Никита Родионович молчал, внимательно рассматривая свои ногти. Он колебался: поставить вопрос ребром или сделать только намек, пробный шаг, разведку?
– Найти выход, конечно, можно, но сделать это нелегко, – сказал он.
– Неужели можно? – с надеждой в голосе спросила Варвара Карповна.
Он утвердительно кивнул.
– Что же для этого требуется, по-вашему?
– По моему мнению, многое.
– Именно?
– Смелость, решительность, желание…
– И только? – облегченно вздохнув, сказала Варвара Карповна, как будто тревожившие ее сомнения сразу же разрешились.
– Это не так мало, на мой взгляд.
– Вы думаете, у меня нет желания?
– Желание, возможно, и есть, а вот…
– Вы имеете в виду смелость и решительность? – перебила Варвара Карповна.
– Да-да. Именно это.
– Вы не знаете меня… Но как? Как? – спохватилась вдруг она, вспомнив, что главного так и не выяснила.
Ответить Никите Родионовичу не удалось. В комнату вошел Брюнинг. Увидев беседующую пару, он растерянно пробормотал:
– Ах! Извиняйт! – и быстро удалился.
На смену Брюнингу явился Тряскин.

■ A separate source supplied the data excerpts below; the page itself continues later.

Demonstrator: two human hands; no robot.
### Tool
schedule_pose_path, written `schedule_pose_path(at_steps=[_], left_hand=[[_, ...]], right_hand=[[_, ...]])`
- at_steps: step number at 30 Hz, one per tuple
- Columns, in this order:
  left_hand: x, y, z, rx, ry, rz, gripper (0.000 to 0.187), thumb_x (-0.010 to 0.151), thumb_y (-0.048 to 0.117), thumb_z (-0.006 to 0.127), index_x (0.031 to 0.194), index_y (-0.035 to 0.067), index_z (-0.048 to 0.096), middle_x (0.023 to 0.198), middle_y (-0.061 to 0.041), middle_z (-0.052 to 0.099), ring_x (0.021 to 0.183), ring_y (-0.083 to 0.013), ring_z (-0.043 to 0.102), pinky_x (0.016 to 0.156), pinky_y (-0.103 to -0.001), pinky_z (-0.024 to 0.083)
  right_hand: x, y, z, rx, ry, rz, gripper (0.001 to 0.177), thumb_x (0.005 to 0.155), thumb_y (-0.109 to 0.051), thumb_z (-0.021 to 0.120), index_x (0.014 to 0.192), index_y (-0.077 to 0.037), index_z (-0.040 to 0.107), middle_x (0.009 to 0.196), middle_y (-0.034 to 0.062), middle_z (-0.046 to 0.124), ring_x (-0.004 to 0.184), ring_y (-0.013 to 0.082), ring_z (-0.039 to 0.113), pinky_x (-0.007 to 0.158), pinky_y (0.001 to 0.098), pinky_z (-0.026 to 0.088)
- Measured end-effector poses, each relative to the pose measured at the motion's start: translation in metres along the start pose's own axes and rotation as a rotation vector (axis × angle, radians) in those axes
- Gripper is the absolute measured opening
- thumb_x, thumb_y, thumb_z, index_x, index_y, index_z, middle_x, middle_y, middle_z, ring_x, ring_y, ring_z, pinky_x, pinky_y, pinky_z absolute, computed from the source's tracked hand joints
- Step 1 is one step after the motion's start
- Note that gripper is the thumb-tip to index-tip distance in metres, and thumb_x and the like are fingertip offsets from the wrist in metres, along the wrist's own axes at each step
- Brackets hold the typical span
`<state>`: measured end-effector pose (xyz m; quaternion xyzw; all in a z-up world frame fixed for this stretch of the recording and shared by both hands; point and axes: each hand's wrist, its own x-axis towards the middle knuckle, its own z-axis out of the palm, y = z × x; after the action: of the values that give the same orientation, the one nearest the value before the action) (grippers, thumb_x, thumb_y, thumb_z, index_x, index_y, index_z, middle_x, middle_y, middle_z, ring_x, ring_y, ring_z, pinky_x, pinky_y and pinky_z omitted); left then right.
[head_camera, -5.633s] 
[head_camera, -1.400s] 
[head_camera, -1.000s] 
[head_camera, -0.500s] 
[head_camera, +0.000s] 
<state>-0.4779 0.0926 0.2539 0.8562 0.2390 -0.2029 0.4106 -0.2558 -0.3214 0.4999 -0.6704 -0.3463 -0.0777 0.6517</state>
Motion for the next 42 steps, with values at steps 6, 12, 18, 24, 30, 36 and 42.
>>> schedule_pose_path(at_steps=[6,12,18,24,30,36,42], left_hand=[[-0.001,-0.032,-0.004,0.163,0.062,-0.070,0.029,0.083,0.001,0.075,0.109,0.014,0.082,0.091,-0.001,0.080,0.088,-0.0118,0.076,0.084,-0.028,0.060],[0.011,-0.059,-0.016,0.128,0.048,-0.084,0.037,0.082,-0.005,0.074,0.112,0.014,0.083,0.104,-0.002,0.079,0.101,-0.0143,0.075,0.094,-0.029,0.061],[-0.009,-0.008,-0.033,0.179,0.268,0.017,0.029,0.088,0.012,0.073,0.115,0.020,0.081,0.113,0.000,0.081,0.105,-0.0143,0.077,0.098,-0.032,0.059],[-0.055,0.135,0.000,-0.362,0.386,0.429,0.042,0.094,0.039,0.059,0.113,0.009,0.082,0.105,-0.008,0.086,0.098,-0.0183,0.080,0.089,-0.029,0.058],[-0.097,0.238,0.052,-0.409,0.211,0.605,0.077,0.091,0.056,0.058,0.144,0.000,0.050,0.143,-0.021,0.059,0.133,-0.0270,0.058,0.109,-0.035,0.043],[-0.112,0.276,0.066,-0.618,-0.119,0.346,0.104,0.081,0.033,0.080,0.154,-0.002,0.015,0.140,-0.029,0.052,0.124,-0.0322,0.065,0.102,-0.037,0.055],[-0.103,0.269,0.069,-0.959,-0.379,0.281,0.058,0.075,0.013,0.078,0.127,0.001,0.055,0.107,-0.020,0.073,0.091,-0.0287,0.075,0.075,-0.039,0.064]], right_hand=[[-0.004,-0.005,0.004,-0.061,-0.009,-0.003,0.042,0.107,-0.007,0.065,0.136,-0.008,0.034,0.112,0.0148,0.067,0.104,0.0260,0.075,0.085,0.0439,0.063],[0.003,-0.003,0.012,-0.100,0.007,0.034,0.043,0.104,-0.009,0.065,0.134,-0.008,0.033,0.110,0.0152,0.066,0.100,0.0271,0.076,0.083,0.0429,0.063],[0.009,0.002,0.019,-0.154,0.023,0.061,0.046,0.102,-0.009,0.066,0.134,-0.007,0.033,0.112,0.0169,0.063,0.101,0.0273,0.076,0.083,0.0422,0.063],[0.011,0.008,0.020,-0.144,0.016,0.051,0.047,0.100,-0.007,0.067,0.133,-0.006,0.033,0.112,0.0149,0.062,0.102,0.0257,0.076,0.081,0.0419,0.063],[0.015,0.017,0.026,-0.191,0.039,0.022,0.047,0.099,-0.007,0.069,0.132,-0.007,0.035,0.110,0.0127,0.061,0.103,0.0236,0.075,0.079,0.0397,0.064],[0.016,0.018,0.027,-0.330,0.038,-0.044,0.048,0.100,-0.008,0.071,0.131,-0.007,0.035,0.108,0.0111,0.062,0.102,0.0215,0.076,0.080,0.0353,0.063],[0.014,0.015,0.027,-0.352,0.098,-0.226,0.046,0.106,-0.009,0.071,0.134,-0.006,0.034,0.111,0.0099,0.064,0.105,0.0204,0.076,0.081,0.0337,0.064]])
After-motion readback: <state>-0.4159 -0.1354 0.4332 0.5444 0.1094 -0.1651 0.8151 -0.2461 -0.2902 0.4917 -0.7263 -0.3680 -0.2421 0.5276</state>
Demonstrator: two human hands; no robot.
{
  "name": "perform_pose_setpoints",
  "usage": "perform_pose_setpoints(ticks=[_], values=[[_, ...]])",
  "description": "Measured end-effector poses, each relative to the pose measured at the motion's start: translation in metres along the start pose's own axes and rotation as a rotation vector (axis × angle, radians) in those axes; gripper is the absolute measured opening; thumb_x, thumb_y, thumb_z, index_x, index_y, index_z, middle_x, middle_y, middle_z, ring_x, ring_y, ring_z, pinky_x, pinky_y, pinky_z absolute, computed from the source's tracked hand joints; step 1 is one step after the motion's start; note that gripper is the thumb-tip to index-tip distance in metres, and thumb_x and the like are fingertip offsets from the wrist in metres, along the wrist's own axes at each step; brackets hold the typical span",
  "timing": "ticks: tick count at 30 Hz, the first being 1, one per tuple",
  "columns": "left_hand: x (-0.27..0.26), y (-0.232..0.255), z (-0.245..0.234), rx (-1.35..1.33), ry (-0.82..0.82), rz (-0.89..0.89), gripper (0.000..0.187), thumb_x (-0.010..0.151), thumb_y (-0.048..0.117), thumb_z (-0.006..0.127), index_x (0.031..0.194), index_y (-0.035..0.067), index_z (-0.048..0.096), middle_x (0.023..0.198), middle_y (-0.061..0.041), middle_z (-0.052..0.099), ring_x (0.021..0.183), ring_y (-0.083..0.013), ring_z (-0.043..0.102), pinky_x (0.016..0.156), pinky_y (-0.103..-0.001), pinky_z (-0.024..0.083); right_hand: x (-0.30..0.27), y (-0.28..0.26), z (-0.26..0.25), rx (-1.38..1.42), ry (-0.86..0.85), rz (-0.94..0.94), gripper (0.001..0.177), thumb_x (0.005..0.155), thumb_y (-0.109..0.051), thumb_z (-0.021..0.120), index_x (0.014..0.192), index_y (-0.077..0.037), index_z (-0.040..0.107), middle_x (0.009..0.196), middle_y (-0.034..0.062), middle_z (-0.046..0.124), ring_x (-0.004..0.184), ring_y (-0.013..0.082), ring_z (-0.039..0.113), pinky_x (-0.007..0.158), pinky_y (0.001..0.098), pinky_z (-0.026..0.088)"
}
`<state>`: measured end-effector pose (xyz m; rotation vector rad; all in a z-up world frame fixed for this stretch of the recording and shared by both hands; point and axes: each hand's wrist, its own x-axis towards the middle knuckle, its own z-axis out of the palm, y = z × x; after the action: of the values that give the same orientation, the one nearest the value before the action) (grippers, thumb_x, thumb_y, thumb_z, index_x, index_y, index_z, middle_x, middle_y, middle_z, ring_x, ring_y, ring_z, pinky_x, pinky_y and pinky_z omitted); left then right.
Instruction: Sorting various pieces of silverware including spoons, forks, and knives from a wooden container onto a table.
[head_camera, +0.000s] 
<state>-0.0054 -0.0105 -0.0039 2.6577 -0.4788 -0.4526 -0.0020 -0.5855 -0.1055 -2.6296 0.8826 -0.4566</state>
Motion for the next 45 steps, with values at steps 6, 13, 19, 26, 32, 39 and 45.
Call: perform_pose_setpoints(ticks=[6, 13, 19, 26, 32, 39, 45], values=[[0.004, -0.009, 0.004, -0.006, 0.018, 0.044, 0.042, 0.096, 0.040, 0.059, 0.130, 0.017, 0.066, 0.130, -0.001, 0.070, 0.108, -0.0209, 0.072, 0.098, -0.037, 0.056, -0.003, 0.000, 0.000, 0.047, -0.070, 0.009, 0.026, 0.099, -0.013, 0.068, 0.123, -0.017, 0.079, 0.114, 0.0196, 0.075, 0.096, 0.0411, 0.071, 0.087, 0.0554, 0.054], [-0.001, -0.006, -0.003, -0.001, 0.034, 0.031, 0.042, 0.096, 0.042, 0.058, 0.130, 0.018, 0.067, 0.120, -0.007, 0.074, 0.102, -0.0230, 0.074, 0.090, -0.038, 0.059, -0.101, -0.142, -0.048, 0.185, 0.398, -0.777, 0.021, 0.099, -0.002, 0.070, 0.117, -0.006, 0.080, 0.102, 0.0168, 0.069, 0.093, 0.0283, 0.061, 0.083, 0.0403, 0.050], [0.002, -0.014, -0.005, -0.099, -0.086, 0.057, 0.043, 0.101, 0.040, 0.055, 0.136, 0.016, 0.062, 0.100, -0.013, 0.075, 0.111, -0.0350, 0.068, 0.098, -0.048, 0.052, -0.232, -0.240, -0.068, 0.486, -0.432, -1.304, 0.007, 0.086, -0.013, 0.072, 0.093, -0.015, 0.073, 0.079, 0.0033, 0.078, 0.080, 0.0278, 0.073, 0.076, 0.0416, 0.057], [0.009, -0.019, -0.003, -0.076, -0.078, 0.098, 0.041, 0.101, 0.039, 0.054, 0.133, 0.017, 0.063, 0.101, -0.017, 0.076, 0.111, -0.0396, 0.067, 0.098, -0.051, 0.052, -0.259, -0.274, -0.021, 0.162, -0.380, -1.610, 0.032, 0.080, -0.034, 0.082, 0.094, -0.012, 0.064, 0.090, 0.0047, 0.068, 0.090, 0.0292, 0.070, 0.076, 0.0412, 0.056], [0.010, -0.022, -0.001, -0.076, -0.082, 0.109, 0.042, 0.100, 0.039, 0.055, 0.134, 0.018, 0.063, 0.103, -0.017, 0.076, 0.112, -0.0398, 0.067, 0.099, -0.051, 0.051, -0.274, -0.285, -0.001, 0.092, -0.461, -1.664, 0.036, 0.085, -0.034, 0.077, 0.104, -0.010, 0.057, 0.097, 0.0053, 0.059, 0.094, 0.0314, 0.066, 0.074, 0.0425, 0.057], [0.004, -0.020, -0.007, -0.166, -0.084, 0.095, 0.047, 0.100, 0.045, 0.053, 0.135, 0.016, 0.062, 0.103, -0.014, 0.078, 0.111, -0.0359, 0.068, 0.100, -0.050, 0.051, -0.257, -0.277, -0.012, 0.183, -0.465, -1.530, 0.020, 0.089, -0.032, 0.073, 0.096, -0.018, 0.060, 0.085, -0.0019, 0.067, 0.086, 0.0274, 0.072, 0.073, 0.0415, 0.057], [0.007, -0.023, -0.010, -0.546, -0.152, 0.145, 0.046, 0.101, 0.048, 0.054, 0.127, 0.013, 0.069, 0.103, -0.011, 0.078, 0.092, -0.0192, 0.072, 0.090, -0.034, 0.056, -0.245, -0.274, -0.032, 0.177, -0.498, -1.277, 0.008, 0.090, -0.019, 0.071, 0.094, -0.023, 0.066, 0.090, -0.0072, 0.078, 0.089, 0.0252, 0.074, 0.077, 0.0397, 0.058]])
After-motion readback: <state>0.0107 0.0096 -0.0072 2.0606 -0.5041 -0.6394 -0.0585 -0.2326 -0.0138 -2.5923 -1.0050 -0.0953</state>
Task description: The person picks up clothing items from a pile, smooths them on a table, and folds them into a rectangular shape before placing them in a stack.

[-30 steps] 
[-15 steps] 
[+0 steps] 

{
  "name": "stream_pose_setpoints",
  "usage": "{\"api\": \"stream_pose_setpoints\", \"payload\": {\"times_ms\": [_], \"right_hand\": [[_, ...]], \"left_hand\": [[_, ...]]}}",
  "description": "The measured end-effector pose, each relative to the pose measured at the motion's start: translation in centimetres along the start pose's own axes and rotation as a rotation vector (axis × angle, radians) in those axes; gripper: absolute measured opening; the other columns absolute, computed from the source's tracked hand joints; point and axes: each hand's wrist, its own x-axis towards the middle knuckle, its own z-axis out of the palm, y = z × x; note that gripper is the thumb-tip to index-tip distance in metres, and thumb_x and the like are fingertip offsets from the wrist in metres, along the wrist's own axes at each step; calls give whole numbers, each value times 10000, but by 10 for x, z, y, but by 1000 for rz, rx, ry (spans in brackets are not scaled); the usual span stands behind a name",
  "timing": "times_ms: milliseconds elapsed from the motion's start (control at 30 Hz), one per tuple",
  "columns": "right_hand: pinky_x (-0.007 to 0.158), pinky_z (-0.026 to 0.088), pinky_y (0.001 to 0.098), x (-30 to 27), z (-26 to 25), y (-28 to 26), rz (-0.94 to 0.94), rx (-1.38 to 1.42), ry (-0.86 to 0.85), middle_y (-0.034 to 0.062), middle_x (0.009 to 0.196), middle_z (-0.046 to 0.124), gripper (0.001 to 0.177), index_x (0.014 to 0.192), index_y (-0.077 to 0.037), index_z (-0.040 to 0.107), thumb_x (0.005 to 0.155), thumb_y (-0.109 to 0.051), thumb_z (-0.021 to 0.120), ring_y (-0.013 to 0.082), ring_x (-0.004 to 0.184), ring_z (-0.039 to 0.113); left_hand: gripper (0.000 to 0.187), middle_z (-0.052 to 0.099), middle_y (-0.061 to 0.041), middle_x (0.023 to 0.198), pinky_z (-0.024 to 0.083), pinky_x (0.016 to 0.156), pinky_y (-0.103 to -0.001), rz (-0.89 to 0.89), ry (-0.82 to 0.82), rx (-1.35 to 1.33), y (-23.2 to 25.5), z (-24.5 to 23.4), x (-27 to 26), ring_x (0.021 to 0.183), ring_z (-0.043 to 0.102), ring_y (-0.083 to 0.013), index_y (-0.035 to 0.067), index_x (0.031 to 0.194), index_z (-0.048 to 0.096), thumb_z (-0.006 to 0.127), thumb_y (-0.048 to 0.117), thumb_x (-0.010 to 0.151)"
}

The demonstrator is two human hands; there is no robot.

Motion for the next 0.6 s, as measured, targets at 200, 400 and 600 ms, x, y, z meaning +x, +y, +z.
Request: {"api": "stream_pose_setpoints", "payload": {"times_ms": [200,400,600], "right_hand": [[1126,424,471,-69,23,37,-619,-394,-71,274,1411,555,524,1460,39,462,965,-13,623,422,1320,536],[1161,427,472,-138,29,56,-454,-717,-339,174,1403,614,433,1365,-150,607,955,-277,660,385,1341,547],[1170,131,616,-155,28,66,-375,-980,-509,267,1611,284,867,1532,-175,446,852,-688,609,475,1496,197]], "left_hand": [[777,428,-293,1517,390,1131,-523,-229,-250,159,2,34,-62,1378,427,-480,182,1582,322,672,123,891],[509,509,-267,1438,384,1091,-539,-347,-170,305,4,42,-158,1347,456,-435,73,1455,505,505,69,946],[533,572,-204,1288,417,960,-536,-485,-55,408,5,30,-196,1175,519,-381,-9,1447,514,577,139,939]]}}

Он еле держался на ногах.
– Чему быть, того не миновать, – едва выговорил он заплетающимся языком. – Червь есть червь… Рожденный ползать летать не может…
– Я хорошенько все обдумаю и дам вам совет, как действовать, – тихо сказал Никита Родионович, чтобы окончить разговор.
Тряскина кивнула головой.
13
После побега из лагеря Повелко спрятали у Заболотько. Дом Заболотько, стоявший на окраине, не вызывал подозрений у оккупантов. Мать Бориса Заболотько – вдова Анна Васильевна – работала уборщицей в комендатуре оккупантов, а сам Борис – электромонтером в управе.
В пятницу вечером в дом Заболотько пришел Тризна. Обсуждали все тот же вопрос – о взрыве электростанции. Осуществление намеченного плана срывалось по не зависящим от подпольщиков обстоятельствам. Повелко никак не мог попасть днем во двор станции, а без него обнаружить место выхода шнура не удавалось. Борис Заболотько как монтер управы бывал на станции и дважды пытался разыскать условное место, но безуспешно.
Дело в том, что от взрывной массы, заложенной глубоко под площадки и фундаменты основных агрегатов станции, в свое время был протянут детонирующий шнур. Его уложили в не подвергающуюся порче изоляционную трубу и вывели наружу сквозь глухую стену электростанции на высоте полуметра от земли. Этот-то конец шнура и надо было найти.